DESCRIPTION OF THE TASK | Go through the records below and show every line with the string "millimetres".

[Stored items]
○ ○ ○ ○ ○ ○ ○

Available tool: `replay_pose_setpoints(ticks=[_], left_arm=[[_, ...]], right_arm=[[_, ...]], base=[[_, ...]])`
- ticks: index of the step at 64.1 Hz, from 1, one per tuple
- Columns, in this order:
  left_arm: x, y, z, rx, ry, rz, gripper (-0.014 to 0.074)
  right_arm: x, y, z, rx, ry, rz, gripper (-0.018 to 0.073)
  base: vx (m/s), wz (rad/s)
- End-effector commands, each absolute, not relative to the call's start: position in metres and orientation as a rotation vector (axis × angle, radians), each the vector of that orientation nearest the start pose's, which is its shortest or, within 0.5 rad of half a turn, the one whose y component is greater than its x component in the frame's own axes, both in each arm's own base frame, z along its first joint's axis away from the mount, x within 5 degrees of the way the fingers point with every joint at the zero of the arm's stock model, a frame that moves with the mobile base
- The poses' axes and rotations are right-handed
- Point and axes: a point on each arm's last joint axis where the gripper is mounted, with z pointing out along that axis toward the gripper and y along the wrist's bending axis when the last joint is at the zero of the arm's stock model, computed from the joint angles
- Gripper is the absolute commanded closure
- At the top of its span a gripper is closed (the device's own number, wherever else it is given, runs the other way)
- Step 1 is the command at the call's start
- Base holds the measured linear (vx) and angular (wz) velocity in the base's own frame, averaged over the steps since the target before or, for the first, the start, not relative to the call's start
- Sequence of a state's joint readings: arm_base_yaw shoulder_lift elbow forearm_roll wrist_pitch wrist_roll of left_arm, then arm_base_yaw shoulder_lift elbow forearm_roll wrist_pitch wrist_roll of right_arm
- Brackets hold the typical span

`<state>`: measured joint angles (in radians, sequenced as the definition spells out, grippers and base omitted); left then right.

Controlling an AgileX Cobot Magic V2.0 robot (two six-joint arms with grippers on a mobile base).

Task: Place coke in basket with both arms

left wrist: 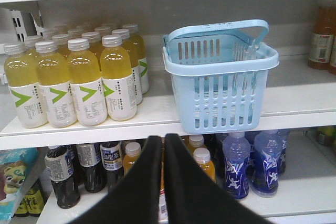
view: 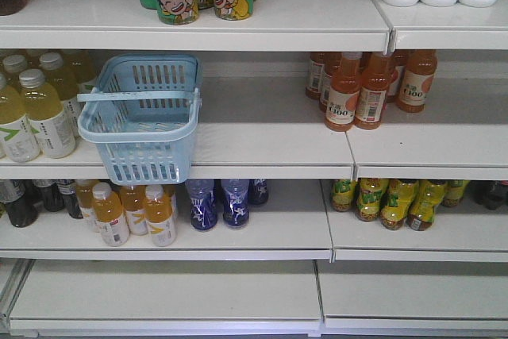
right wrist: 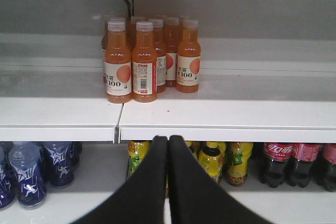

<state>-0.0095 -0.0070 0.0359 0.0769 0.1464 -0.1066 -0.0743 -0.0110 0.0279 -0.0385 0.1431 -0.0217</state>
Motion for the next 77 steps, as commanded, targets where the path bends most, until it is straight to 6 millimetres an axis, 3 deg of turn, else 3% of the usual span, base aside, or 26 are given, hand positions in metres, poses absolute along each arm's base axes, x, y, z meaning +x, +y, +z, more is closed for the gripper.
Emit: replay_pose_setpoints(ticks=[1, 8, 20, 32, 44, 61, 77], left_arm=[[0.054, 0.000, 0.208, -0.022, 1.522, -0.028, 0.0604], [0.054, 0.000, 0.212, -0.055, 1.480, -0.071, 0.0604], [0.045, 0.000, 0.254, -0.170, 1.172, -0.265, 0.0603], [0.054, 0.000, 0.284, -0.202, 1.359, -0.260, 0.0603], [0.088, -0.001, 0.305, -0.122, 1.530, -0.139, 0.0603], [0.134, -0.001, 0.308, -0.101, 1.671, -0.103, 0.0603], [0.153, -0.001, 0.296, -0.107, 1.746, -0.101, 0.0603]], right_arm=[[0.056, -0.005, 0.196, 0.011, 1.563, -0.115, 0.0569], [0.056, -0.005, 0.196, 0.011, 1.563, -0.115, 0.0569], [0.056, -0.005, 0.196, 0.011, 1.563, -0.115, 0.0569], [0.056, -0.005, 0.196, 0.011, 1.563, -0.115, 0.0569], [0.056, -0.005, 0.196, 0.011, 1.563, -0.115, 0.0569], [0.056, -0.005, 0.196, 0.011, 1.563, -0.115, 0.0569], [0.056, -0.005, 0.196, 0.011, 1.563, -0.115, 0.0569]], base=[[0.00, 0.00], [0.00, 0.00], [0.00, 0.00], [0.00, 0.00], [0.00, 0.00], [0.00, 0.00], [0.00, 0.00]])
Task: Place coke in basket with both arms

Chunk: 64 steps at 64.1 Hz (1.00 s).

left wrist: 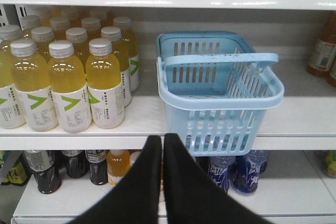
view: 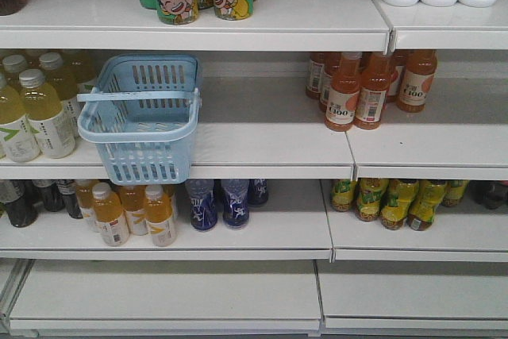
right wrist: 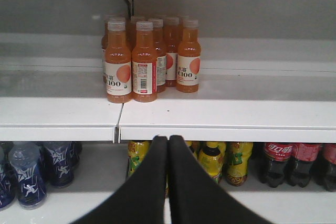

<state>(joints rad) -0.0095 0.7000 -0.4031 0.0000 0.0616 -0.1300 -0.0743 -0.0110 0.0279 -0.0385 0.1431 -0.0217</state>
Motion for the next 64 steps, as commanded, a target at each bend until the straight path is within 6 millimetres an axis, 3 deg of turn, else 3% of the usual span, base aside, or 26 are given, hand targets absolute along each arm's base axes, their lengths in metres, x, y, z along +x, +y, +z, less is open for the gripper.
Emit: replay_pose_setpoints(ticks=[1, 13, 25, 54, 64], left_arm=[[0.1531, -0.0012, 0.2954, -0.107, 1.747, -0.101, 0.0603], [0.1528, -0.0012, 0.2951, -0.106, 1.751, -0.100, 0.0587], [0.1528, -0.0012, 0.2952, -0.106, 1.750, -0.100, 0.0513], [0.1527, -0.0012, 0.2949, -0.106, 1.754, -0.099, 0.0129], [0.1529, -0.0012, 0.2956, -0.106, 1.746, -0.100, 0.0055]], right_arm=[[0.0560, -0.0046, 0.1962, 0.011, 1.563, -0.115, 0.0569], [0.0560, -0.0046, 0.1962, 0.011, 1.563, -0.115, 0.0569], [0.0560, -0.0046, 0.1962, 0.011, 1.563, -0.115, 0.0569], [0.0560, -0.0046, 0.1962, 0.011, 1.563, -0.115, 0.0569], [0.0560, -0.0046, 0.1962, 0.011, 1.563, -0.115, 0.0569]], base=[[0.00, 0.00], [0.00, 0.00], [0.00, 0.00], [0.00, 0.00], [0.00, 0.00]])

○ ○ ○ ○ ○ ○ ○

SOLUTION BELOW |
Motion for the next 77 steps, as commanded, targets where the path bends most, until it is straight to 6 millimetres an axis, 3 deg of turn, else 3% of the usual span, base aside, or 26 are given, hand positions in metres, poses absolute along each arm's base axes, x, y, z meaning +x, +y, +z, more is closed for the gripper.
Motion for the next 64 steps, as commanded, a target at each bend until the straight path is within 6 millimetres an axis, 3 deg of turn, else 3% of the usual span, base aside, or 26 are given, hand targets absolute along each arm's base axes, their lengths in metres, x, y, z along +x, +y, +z, less is open for the gripper.

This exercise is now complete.